- _Listed entries_
· · · · · · ·

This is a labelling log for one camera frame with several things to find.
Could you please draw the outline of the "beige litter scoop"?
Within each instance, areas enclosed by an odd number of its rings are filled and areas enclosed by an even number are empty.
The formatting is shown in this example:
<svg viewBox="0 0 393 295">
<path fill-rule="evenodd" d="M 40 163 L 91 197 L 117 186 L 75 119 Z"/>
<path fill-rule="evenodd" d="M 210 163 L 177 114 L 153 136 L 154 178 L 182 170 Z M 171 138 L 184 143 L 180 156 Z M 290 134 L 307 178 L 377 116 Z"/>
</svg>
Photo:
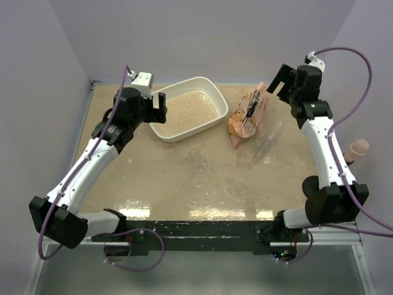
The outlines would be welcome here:
<svg viewBox="0 0 393 295">
<path fill-rule="evenodd" d="M 359 157 L 364 156 L 369 149 L 368 141 L 359 139 L 349 145 L 348 150 L 343 154 L 344 160 L 348 166 L 354 163 Z"/>
</svg>

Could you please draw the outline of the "orange cat litter bag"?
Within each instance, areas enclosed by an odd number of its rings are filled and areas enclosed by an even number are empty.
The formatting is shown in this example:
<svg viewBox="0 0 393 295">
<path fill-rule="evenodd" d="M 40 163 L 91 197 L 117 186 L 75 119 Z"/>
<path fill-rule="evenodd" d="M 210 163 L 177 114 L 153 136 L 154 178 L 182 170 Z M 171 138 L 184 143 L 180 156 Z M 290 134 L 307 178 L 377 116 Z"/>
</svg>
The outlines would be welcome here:
<svg viewBox="0 0 393 295">
<path fill-rule="evenodd" d="M 232 148 L 253 137 L 263 127 L 263 118 L 268 109 L 271 94 L 268 85 L 261 82 L 241 97 L 228 120 L 228 132 Z"/>
</svg>

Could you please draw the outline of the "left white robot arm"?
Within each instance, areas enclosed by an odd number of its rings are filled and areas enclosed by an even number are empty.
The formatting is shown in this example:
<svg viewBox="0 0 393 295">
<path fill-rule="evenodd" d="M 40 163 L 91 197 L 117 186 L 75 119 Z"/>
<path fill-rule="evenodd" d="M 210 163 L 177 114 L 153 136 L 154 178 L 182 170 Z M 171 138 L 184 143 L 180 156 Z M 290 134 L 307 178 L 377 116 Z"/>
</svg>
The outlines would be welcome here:
<svg viewBox="0 0 393 295">
<path fill-rule="evenodd" d="M 96 125 L 87 147 L 60 183 L 45 197 L 35 196 L 29 203 L 39 241 L 49 238 L 69 249 L 85 237 L 107 235 L 113 241 L 126 237 L 125 216 L 110 209 L 81 214 L 80 208 L 104 169 L 133 139 L 141 123 L 166 122 L 166 95 L 143 96 L 134 87 L 119 91 L 114 105 Z"/>
</svg>

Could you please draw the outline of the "black bag clip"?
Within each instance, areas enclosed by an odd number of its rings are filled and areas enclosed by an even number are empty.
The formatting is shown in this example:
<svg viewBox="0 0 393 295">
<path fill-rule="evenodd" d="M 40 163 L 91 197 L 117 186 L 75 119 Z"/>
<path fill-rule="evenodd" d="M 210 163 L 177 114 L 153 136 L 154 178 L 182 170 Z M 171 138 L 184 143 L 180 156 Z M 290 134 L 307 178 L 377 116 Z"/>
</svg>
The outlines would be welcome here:
<svg viewBox="0 0 393 295">
<path fill-rule="evenodd" d="M 255 112 L 256 106 L 258 104 L 258 101 L 254 101 L 247 109 L 247 113 L 242 120 L 242 124 L 245 124 L 248 120 L 248 118 L 252 117 L 253 113 Z"/>
</svg>

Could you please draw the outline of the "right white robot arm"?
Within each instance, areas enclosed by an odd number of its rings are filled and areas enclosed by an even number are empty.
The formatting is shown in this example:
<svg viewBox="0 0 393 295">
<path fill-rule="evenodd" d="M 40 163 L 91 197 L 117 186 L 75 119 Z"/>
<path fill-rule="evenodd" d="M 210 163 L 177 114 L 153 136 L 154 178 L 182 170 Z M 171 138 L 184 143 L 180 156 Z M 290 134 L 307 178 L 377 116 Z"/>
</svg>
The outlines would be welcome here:
<svg viewBox="0 0 393 295">
<path fill-rule="evenodd" d="M 363 205 L 369 196 L 368 187 L 359 184 L 349 169 L 337 138 L 329 129 L 333 114 L 328 102 L 319 99 L 322 70 L 312 64 L 294 69 L 283 64 L 267 91 L 276 92 L 279 99 L 291 107 L 291 115 L 309 142 L 318 174 L 302 183 L 305 204 L 297 209 L 282 210 L 273 225 L 262 232 L 268 242 L 289 242 L 304 227 L 355 221 L 357 204 Z"/>
</svg>

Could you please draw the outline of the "white litter box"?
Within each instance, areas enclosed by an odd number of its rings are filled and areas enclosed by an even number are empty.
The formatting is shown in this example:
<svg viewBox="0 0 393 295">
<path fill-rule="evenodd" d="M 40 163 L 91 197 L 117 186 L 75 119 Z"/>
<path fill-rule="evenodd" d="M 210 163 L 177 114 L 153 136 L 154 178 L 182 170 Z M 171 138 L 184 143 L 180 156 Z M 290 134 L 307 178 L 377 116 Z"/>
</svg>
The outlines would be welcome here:
<svg viewBox="0 0 393 295">
<path fill-rule="evenodd" d="M 173 143 L 203 132 L 222 121 L 228 114 L 228 104 L 211 80 L 193 77 L 154 91 L 166 95 L 166 122 L 151 123 L 153 132 L 164 142 Z"/>
</svg>

· · · · · · ·

- _Exercise directions_
The answer must consist of every line from the listing above that includes the word "robot".

- _Result for this task_
Could you please draw the outline of the "left white robot arm"?
Could you please draw the outline of the "right white robot arm"?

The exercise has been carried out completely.